> _EXERCISE INSTRUCTIONS_
Your answer should hold only the lines from the start of the data below through the line with "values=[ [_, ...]", copied exactly, with pictures left out.

> _DATA_
___

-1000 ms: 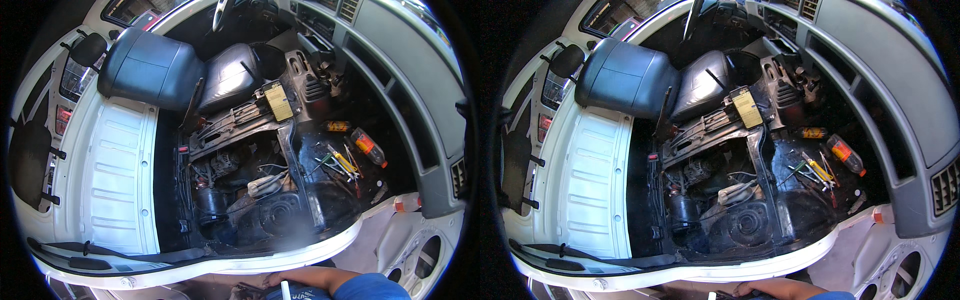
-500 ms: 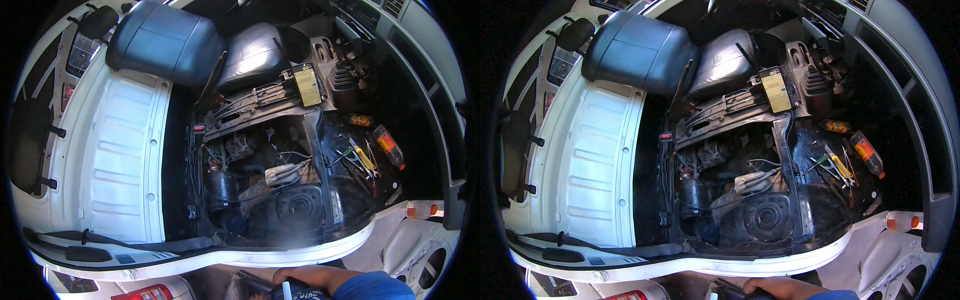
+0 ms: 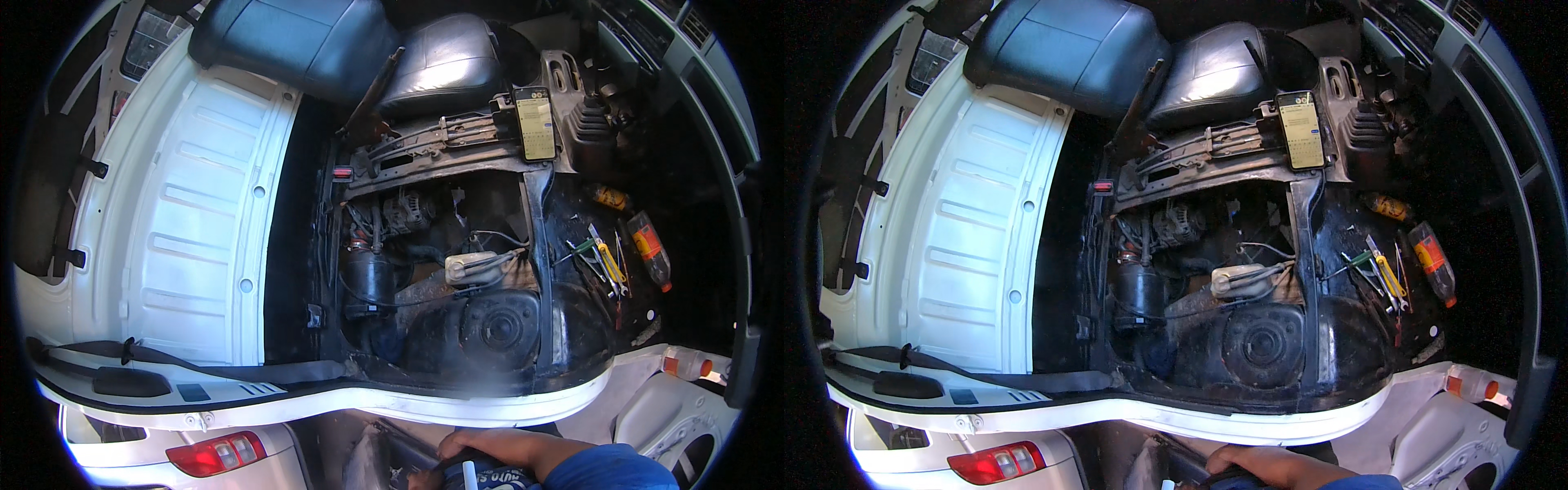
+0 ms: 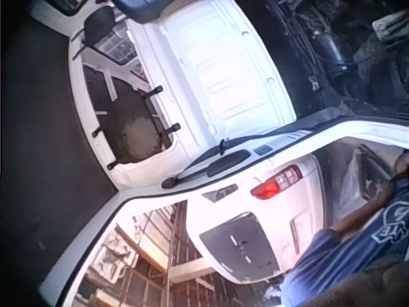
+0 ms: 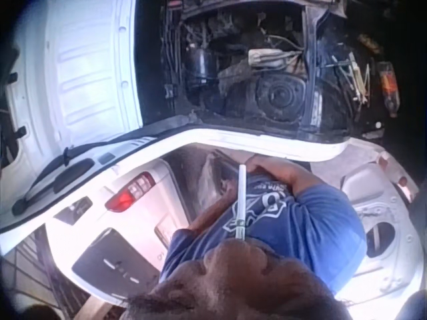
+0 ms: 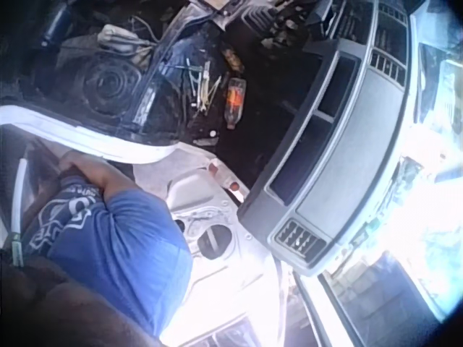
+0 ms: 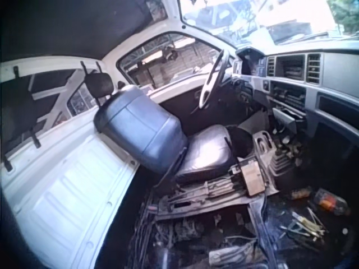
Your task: The person walks through an auto repair shop, approaches a white van with its interior partially disassembled, and inspects the center console area. They handle a small green box and a smartphone, placing the phone on the dashboard and interacting with the console components.
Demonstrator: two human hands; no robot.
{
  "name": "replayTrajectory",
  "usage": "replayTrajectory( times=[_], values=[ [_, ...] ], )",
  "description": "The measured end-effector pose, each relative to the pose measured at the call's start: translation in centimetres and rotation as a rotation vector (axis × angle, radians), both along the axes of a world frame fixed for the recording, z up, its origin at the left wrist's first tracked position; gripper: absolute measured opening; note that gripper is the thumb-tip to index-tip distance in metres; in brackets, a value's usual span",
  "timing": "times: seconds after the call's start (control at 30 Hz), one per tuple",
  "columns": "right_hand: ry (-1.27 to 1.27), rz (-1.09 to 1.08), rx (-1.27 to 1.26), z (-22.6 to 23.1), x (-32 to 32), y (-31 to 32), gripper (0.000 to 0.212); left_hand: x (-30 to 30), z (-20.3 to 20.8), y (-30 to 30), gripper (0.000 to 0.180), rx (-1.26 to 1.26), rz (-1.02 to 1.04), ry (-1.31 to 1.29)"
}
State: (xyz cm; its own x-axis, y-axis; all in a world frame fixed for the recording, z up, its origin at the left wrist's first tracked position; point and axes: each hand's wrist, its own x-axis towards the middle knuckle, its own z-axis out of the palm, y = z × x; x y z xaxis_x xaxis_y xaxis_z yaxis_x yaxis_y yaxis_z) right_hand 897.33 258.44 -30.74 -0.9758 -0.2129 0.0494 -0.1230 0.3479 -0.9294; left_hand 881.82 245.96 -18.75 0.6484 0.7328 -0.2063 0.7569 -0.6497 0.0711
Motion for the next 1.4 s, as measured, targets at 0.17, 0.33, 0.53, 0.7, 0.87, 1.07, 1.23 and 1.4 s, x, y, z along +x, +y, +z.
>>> replayTrajectory(
  times=[0.17,0.33,0.53,0.7,0.87,1.07,1.23,1.4],
  values=[
    [-0.293,-0.089,-0.128,0.0,1.5,-0.1,0.041,0.9,-0.7,-0.5,0.028,0.09,-0.065,0.0],
    [-0.332,-0.181,-0.268,-0.6,3.7,-1.3,0.038,0.4,-2.0,-0.3,0.028,0.081,-0.084,0.014],
    [-0.278,-0.295,-0.094,0.6,5.0,-1.2,0.036,2.3,-1.5,3.7,0.03,-0.534,0.177,0.185],
    [-0.345,-0.517,-0.352,8.0,11.8,-0.3,0.052,3.6,3.3,7.7,0.034,-0.8,0.158,0.27],
    [-0.462,-0.602,-0.531,14.5,18.8,0.8,0.059,3.3,8.2,10.1,0.046,-0.707,0.161,-0.023],
    [-0.472,-0.825,-0.398,19.4,22.0,2.4,0.058,5.8,10.9,14.0,0.036,-0.699,0.149,-0.027],
    [-0.43,-1.136,-0.431,22.7,21.1,3.3,0.057,7.2,14.0,19.8,0.028,-0.654,0.036,-0.053],
    [-0.158,-1.347,-0.007,26.1,20.4,5.2,0.036,8.6,19.3,25.1,0.022,-0.566,-0.107,-0.071]
  ],
)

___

> _SOLUTION TO THE PROBLEM_
-1000 ms: 
-500 ms: 
+0 ms: 
+0 ms: 
+0 ms: 
+0 ms: 
+0 ms: 
Your task: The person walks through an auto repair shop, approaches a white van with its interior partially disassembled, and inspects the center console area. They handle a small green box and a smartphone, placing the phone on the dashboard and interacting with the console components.
Demonstrator: two human hands; no robot.
{
  "name": "replayTrajectory",
  "usage": "replayTrajectory( times=[_], values=[ [_, ...] ], )",

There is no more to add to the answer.